### Exercise instructions
Those lines of the material below that fall between its first line and the line with "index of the", both included, are to be repeated exactly.

### Information provided
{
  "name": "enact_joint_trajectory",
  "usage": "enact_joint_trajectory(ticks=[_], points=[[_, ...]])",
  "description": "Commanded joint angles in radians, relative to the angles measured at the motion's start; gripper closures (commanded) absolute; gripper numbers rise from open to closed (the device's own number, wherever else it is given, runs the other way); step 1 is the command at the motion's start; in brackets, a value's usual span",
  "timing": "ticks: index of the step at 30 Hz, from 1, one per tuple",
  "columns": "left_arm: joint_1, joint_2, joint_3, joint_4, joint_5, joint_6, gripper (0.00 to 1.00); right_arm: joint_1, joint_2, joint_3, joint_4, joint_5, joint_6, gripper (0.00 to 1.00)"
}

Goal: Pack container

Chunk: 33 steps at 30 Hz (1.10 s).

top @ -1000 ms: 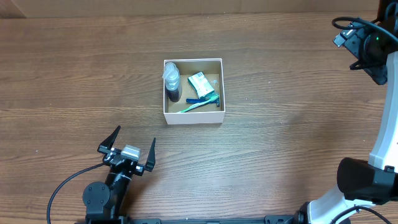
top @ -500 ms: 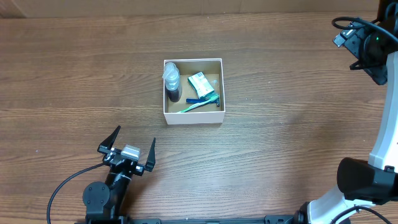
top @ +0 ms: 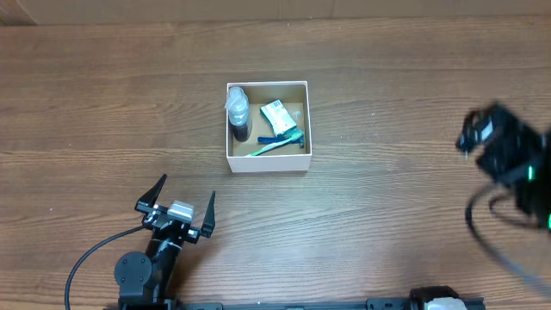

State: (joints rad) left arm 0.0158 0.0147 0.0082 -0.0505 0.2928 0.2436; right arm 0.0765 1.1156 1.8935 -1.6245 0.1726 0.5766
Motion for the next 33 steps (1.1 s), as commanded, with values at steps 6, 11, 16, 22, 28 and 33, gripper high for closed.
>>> enact_joint_trajectory(ticks=[6,11,16,22,28,33], points=[[0.012,-0.011,-0.003,0.002,-0.011,0.018,0.00,0.006,-0.483,-0.776,0.541,-0.062,-0.040,0.00],[0.012,-0.011,-0.003,0.002,-0.011,0.018,0.00,0.006,-0.711,-1.226,1.066,-0.267,-0.139,0.00],[0.012,-0.011,-0.003,0.002,-0.011,0.018,0.00,0.006,-0.864,-1.506,1.368,-0.278,-0.140,0.00],[0.012,-0.011,-0.003,0.002,-0.011,0.018,0.00,0.006,-0.986,-1.717,1.615,-0.181,-0.139,0.00],[0.012,-0.011,-0.003,0.002,-0.011,0.018,0.00,0.006,-1.070,-1.830,1.653,-0.083,-0.140,0.00],[0.012,-0.011,-0.003,0.002,-0.011,0.018,0.00,0.006,-1.113,-1.886,1.631,-0.084,-0.139,0.00]])
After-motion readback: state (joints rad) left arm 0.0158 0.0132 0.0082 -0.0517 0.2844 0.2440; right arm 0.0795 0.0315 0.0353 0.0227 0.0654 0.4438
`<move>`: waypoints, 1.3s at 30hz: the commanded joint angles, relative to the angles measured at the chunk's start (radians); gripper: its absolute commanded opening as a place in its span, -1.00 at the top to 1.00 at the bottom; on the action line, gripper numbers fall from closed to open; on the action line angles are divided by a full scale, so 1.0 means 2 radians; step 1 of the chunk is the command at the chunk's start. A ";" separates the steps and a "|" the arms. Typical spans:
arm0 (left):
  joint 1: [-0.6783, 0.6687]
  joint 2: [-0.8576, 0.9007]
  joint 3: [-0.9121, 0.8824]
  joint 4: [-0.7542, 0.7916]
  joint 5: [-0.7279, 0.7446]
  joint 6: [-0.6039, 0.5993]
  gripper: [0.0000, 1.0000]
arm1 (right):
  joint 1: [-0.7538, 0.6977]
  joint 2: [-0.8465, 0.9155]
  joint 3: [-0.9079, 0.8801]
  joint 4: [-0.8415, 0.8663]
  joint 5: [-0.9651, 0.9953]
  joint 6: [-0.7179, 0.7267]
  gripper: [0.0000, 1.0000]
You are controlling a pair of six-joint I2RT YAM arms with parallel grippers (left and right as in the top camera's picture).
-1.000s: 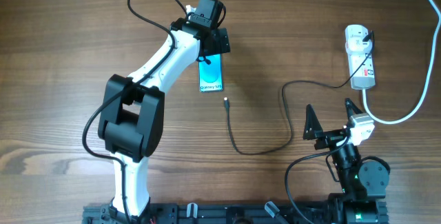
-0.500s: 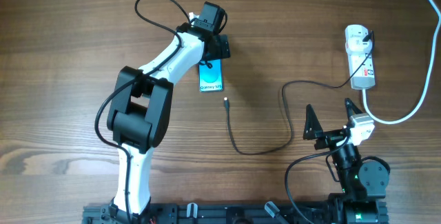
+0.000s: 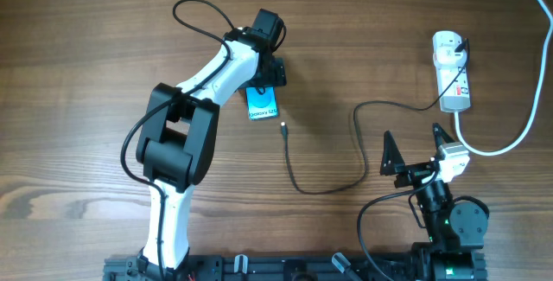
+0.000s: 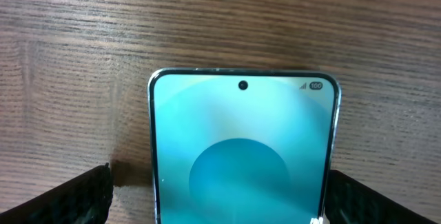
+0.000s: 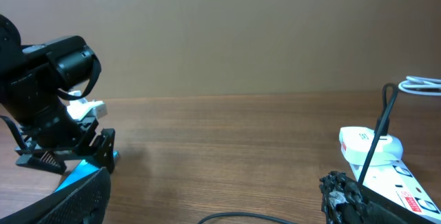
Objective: Plug charger to phone and switch on socket
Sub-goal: 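Lower the left gripper onto the phone's top edge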
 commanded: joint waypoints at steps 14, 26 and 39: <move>-0.006 0.016 -0.009 -0.102 0.091 0.001 -0.75 | 0.002 -0.003 -0.001 0.002 0.004 -0.003 -1.00; -0.025 0.016 -0.051 -0.043 0.083 0.014 -1.00 | 0.002 -0.003 -0.001 0.002 0.004 -0.003 -0.99; -0.014 0.016 -0.051 0.000 0.084 -0.003 -1.00 | 0.002 -0.003 -0.001 0.002 0.004 -0.003 -0.99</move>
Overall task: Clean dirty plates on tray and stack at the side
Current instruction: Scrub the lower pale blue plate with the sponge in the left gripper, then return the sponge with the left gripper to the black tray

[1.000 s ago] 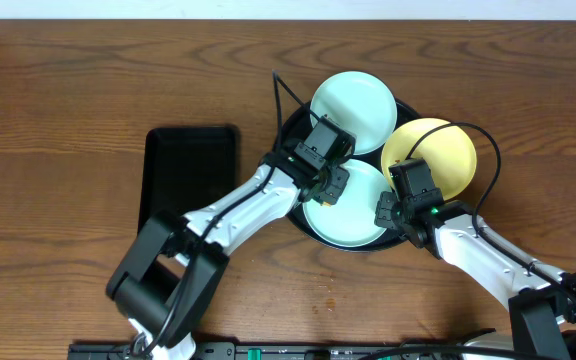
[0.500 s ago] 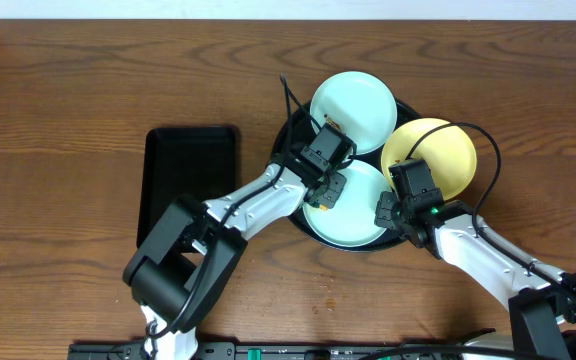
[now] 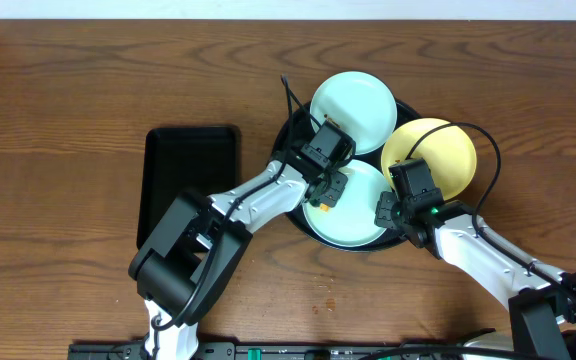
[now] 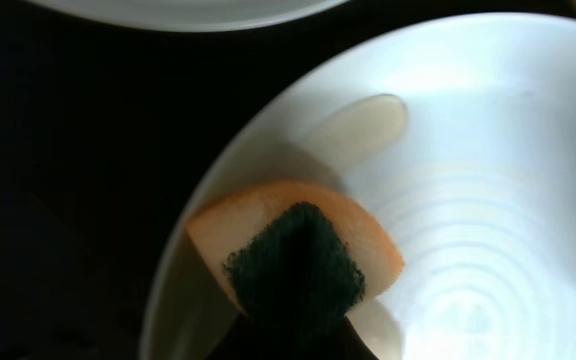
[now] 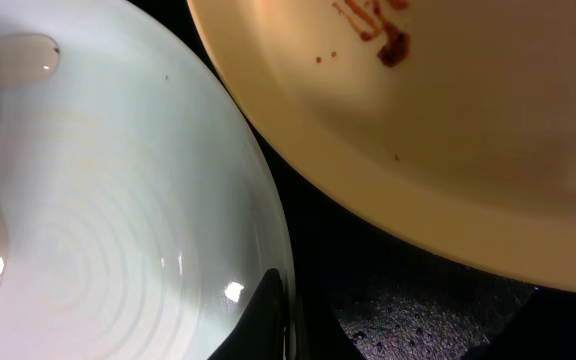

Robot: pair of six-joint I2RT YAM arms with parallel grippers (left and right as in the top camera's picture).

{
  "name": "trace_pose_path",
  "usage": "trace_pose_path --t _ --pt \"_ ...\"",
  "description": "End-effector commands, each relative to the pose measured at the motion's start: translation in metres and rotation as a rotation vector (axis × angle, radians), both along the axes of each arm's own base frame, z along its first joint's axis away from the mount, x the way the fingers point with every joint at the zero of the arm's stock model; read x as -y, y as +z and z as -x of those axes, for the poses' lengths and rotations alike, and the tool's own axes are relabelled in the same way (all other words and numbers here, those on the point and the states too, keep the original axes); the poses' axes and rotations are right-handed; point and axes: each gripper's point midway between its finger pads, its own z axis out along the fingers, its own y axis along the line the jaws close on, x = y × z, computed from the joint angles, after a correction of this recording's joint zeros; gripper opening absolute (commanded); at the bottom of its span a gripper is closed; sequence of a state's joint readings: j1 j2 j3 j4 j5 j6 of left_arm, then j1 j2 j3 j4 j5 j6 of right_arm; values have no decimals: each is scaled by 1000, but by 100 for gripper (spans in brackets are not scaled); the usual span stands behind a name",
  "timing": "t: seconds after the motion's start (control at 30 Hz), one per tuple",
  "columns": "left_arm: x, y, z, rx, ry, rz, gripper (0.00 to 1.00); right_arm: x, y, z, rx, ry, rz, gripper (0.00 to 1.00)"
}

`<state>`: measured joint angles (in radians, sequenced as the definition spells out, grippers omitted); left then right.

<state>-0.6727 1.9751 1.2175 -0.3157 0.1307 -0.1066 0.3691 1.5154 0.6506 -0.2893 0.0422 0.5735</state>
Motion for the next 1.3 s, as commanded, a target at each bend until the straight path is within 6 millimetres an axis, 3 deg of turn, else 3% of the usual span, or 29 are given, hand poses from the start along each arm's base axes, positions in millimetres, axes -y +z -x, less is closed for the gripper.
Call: trace_pose_path --t 0.0,0.23,0.33,0.4,0.47,0.53,0.63,0.73,0.83,0.93,1.03,1.2,1.27 --pt "11 -32 36 -177 -69 49 8 0 -4 4 -16 10 10 1" --pt "14 -41 50 -257 -60 70 7 0 -4 4 -16 10 11 1" --pt "31 -31 64 -333 -108 177 7 0 -4 4 -16 10 10 1" --pt "37 -21 64 -338 -122 216 7 0 -4 4 -16 10 10 1" --pt "46 -3 59 -328 -139 273 7 0 -4 4 -16 10 10 1" --pt "55 28 49 -297 -158 352 7 0 -4 4 -17 10 11 1" --pt "59 89 29 -201 -165 464 7 0 -4 4 -17 10 11 1" --pt "49 153 13 -68 -153 541 8 0 -4 4 -17 10 11 2" --pt "19 189 0 47 -78 517 7 0 -4 4 -16 10 11 2" --pt "-41 193 -15 134 111 336 8 0 -4 4 -16 10 11 4" --pt "-109 179 -17 151 294 101 8 0 -4 4 -16 10 10 4" --pt "-218 137 7 7 557 -232 8 0 -4 4 -16 10 11 4" --pt "-236 123 9 -33 603 -246 8 0 -4 4 -16 10 10 4"
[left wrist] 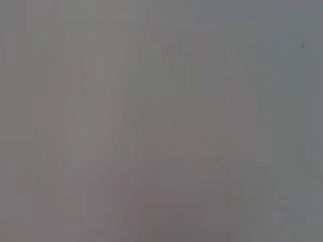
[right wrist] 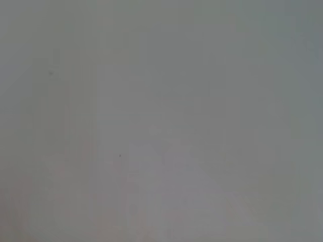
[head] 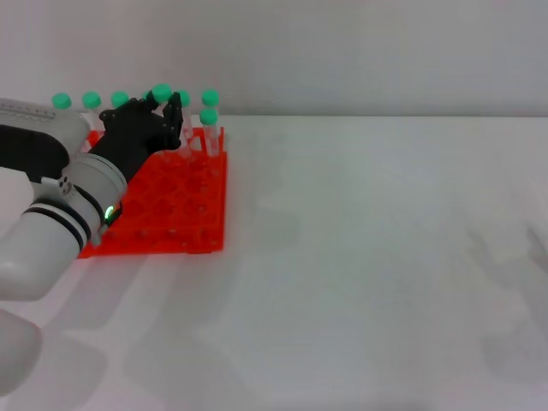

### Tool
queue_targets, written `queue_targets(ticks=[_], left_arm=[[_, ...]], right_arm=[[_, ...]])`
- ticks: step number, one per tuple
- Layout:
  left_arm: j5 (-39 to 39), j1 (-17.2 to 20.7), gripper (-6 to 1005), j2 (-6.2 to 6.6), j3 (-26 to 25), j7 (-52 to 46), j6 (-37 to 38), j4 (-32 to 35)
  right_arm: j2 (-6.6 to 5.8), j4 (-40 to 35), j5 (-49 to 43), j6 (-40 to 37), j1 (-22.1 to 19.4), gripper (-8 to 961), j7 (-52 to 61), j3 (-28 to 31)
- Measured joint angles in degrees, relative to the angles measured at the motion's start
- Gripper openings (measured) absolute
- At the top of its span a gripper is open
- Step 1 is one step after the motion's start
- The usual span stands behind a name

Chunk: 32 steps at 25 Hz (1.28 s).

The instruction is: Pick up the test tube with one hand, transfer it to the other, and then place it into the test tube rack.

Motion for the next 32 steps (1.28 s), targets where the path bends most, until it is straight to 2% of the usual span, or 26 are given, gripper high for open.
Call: queue_targets(ticks=[10,16,17,21,24,25,26,29,30,31,32], left_arm=[[0.1,-2.1,258,0.08,0.5,0.0,5.7,1.9],[0.2,-1.5,259,0.1,0.3,0.0,5.8,1.7],[0.2,-1.0,283,0.1,0.3,0.0,5.8,1.5],[0.7,2.1,378,0.12,0.3,0.0,4.4,0.7],[0.6,5.8,449,0.11,0.2,0.0,0.6,-0.2],[0.3,8.9,473,0.1,0.1,0.0,-2.6,-1.2],[0.3,8.9,501,0.1,0.1,0.0,-2.6,-1.2],[-0.8,14.8,585,-0.07,-0.6,0.0,-9.0,-2.1],[-3.4,19.8,613,-0.38,-1.7,-0.6,-14.9,-2.0],[-3.4,19.8,641,-0.38,-1.7,-0.6,-14.9,-2.0],[-5.4,22.4,669,-0.56,-1.9,-1.4,-18.4,-2.0]], right_arm=[[0.0,0.0,0.1,0.0,0.0,877,0.0,0.0],[-0.04,0.0,0.3,0.0,-0.4,877,-0.2,0.0],[-0.06,0.0,0.3,0.0,-0.5,877,-0.2,0.0],[-0.1,0.0,0.4,0.0,-0.5,877,-0.4,0.0],[-0.09,-0.1,0.4,-0.2,-0.5,877,-0.4,0.0],[-0.09,-0.3,0.4,-0.7,-0.4,877,-0.4,0.1],[-0.09,-0.3,0.4,-0.7,-0.4,877,-0.4,0.1],[-0.02,-0.2,0.4,-1.2,-0.2,877,-0.4,1.4],[0.02,-0.1,0.4,-1.3,-0.2,877,-0.4,2.1],[0.04,-0.1,0.5,-1.5,-0.2,877,-0.4,2.8],[0.05,0.0,0.5,-1.8,-0.1,877,-0.4,3.3]])
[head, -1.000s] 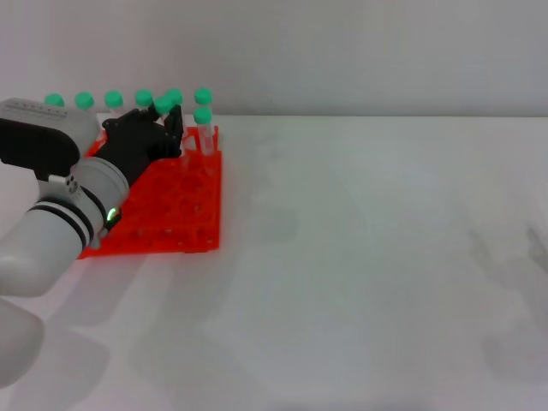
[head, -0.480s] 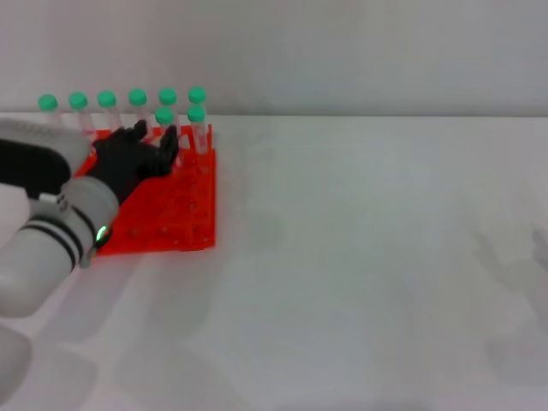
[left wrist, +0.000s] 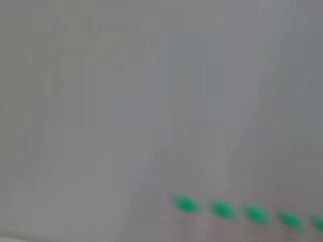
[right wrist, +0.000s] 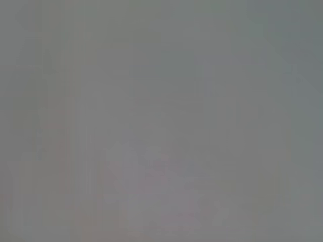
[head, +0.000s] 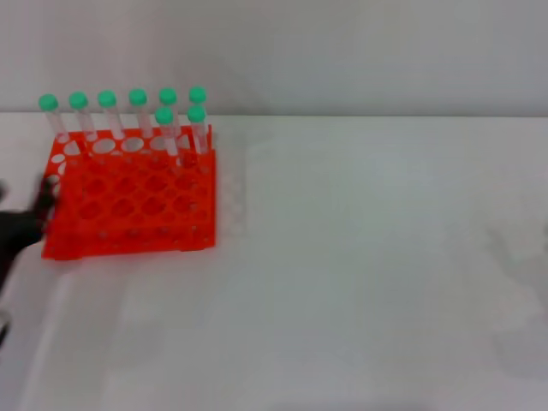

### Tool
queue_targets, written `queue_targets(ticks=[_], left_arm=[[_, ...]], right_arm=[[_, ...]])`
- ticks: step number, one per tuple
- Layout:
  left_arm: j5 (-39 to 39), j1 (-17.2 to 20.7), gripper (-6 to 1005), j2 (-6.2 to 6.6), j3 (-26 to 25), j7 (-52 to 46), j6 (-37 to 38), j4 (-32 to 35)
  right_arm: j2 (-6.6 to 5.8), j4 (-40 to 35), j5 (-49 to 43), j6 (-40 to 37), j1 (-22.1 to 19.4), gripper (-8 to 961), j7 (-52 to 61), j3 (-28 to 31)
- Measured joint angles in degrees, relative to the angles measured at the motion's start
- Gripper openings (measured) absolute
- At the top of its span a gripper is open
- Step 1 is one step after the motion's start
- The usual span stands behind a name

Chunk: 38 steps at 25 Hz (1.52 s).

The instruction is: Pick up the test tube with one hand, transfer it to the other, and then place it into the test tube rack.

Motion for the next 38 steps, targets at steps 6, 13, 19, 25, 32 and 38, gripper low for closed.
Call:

### Task solution
{
  "name": "enact_joint_trajectory",
  "usage": "enact_joint_trajectory(ticks=[_], points=[[_, ...]])",
  "description": "Commanded joint angles in radians, relative to the angles measured at the motion's start; gripper closures (commanded) absolute; gripper numbers rise from open to closed (the device's own number, wherever else it is given, runs the other way); step 1 is the command at the motion's start; in brackets, a value's usual span",
  "timing": "ticks: index of the step at 30 Hz, from 1, one per tuple",

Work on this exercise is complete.